AFSCME, Clintons coordinate new positive strategy

A wave of negative television advertisements that Senator Clinton was expected to unleash on Senator Obama this week will likely be shelved until Super Tuesday next month in light of the changed dynamics of the Democratic race following her win in New Hampshire, political strategists and ad consultants said yesterday.

"I would be very wary of being the first to draw blood," a Democratic ad maker not affiliated with any presidential campaign, John Lapp, said. "You have such an advantage doing the response, being able to call the other person negative, and then you go ahead and lower the boom."

Mr. Lapp, who advised Richard Gephardt in his 2004 presidential bid, said he expects the next round of ads from Mrs. Clinton and Mr. Obama to point up each other's flaws only in an indirect way. "For the near future, they'll be positive, aspirational, and at most have very collegial comparatives with no names mentioned," he said. The ad maker said Mr. Obama's ads will likely talk about getting away from "the old politics," while Mrs. Clinton's will probably allude to the dangers of inexperience.

Unions and political groups are likely to be the first to unveil hard-hitting spots in Nevada and South Carolina, if anyone chooses to do so. The first serious negative TV foray on the Democratic side in Iowa and New Hampshire came from a union, the American Federation of State, County, and Municipal Employees, which spent about $340,000 on ads challenging Mr. Obama's health care plan.
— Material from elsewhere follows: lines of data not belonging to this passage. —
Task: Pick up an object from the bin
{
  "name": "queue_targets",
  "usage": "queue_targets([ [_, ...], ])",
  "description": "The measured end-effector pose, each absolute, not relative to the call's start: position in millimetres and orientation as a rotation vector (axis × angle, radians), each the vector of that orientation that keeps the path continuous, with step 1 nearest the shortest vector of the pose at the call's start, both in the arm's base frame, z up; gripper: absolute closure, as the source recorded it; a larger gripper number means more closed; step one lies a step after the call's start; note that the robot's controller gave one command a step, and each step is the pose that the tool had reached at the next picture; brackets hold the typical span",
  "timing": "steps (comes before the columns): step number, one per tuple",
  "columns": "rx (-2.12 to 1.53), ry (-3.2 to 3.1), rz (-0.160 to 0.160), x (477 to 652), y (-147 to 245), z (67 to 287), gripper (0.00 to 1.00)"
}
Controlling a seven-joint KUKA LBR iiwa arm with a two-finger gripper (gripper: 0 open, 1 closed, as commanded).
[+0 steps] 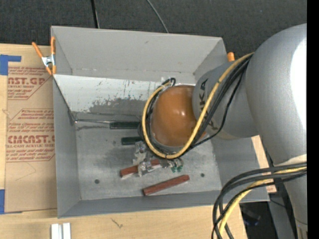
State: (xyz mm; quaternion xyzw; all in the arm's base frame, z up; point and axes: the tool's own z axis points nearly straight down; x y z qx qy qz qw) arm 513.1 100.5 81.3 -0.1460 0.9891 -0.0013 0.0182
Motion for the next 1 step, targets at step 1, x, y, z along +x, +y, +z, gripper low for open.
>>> queue_targets([
  [1,-0.453,3.072,-0.004,513.0,100.6,81.3,1.00],
])
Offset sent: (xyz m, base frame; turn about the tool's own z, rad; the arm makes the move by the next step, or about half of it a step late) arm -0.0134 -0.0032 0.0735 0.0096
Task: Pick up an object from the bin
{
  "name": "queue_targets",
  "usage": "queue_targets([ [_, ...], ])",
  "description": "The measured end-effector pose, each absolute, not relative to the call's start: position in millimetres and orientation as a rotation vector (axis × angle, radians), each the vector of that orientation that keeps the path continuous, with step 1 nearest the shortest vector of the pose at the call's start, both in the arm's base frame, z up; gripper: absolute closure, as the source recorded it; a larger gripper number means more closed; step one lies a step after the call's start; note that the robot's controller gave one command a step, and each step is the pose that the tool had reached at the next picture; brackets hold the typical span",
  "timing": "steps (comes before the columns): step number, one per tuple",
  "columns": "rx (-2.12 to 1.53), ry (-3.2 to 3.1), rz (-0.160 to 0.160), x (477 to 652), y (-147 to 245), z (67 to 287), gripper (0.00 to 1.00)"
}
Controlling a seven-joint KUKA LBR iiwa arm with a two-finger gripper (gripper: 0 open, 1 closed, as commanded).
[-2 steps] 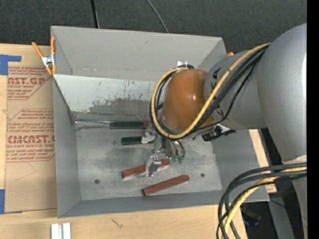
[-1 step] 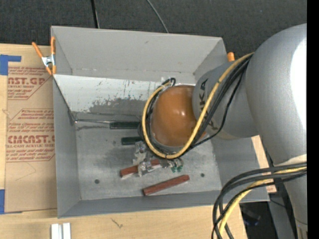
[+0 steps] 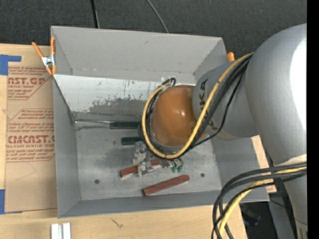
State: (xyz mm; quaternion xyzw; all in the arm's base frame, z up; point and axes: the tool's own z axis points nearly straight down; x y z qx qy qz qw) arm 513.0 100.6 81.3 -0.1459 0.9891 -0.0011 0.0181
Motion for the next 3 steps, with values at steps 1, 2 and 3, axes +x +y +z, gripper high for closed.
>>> queue_targets([
  [1,-0.444,3.109,0.001,499.5,98,155,0.00],
  [2,-0.444,3.108,0.001,500.0,98,155,0.00],
  [3,-0.423,3.113,0.002,493.7,104,81,1.00],
])
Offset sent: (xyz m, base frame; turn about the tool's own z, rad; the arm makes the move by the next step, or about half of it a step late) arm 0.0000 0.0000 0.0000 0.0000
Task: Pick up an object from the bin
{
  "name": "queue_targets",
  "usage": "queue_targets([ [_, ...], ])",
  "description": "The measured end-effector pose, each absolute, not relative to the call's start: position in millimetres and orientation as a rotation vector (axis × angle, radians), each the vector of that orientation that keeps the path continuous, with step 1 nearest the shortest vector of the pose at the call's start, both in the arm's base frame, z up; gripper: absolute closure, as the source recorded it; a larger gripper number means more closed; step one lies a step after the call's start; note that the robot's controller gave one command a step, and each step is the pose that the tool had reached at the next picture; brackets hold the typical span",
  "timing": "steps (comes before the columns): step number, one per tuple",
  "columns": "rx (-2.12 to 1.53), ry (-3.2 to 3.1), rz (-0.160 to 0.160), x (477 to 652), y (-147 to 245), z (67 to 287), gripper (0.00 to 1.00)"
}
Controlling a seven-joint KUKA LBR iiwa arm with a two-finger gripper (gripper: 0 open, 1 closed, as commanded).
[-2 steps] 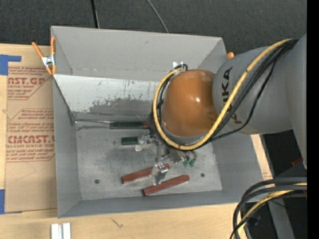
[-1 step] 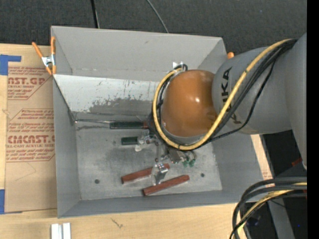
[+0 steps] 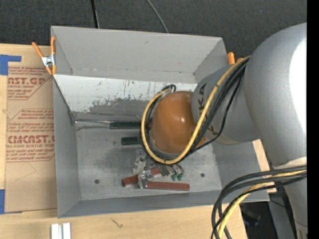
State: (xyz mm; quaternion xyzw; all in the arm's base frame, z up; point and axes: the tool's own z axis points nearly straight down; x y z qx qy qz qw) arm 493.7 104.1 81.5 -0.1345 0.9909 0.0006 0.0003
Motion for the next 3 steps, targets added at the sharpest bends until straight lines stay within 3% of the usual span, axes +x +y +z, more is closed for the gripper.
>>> queue_targets([
  [1,-0.423,3.113,0.002,493.7,104,81,1.00],
  [2,-0.565,3.102,0.015,511.9,95,85,1.00],
  [3,-0.591,3.086,0.001,483.5,118,290,1.00],
])
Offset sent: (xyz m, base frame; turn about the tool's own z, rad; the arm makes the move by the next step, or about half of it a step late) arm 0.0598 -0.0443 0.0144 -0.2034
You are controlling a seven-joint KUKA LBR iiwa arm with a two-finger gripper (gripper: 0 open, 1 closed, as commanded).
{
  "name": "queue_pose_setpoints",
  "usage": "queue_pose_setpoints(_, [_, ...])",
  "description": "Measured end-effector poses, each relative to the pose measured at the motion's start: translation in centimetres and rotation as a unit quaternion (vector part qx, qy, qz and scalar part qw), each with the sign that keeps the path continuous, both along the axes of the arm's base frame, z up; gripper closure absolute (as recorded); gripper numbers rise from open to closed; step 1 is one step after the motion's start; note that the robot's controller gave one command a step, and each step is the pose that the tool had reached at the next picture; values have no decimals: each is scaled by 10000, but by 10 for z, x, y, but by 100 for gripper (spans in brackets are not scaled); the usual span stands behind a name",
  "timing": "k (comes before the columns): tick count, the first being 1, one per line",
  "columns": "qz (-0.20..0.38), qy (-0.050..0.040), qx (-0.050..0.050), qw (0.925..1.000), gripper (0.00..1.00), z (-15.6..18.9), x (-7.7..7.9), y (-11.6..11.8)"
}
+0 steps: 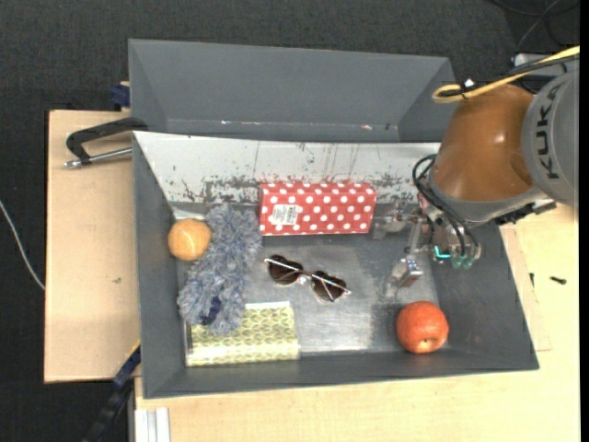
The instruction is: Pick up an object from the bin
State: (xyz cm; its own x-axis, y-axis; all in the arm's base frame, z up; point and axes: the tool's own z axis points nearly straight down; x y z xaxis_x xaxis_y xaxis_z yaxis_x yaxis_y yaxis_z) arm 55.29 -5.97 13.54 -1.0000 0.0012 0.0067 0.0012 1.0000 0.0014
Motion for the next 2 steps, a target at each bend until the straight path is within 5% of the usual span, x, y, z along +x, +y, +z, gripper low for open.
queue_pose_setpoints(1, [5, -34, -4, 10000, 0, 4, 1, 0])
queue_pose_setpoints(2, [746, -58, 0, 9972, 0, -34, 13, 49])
However, the ad campaign prompted an internal fight at AFSCME after locals supporting Mr. Obama strenuously objected.

This week, after a report in the Huffington Post that the union and others were considering creating a new group to target Mr. Obama, Afscme's president, Gerald McEntee, issued a denial. "AFSCME is not about the business of swift-boating any Democratic candidate. We will not be party to any effort of this type. Our campaign is about promoting Hillary Clinton — not tearing down any other candidate," Mr. McEntee said. His statement did not address the previous ads going after Mr. Obama.

The issue is complex because, by law, officials who talk regularly with the candidates and their aides are not permitted to be involved in the union's independent expenditure efforts. Officials at AFSCME's headquarters said they could not clarify what impact the statement would have on the semi-autonomous operation.

Meanwhile, a group that ran $1.6 million worth of radio and TV ads in Iowa supporting John Edwards, the Alliance for a New America, plans to sit out Nevada and South Carolina, a source involved with the group said.

A spokeswoman for Mr. Obama, Jennifer Psaki, said his campaign is advertising at the moment in Nevada. One spot promotes Mr. Obama's health care plan. The other includes clips of a widely praised speech he gave in Iowa in December. Mrs. Clinton's campaign did not respond to an inquiry about its ads.

Of course, Mrs. Clinton and Mr. Obama have many ways doubts about each other without resorting to paid TV spots. "In Iowa, nobody wants to go negative on television, so really it's a war underneath the radar screen, and it has more to do with how the press interprets it than anything else," one of Mrs. Clinton's top strategists, President Clinton, told Charlie Rose on PBS last month.

In New Hampshire, Mr. Clinton complained about flyers and opposition research that he said Mr. Obama's campaign was circulating. The former president then blasted Mr. Obama for allegedly waffling on the Iraq War.

Mr. Obama's allies called attention yesterday to an interview in which one of Mrs. Clinton's backers, Attorney General Cuomo, said a benefit of New Hampshire and Iowa is that candidates can't "shuck and jive" to avoid hard questions. Mr. Cuomo's office said the comment was a general observation directed at both Mr. Obama and Mrs. Clinton.

Mrs. Clinton also faces the possibility of an onslaught of negative ads from conservative groups who have long held her in disdain. Three federal judges in Washington held a hearing yesterday on a request by a conservative group, Citizens United, that it not be required to disclose donors backing television ads for a film critical of Mrs. Clinton, "Hillary: The Movie."

Under federal law, broadcast and cable ads that mention a federal candidate and are aired during certain periods before elections have to be reported to the Federal Election Commission along with the sources of funds for such ads.

Three judges who heard the case expressed skepticism about claims that the film is just a discussion of issues and not a veiled political attack.

"Once you say, 'Hillary Clinton is a European Socialist,' aren't you saying vote against her?" Judge Royce Lamberth asked, according to the Associated Press. When a lawyer for the group, James Bopp, said the film was not related to her presidential campaign, the judge indicated he viewed that as ridiculous. The judges did not rule immediately on the request for an injunction against the disclosure rules.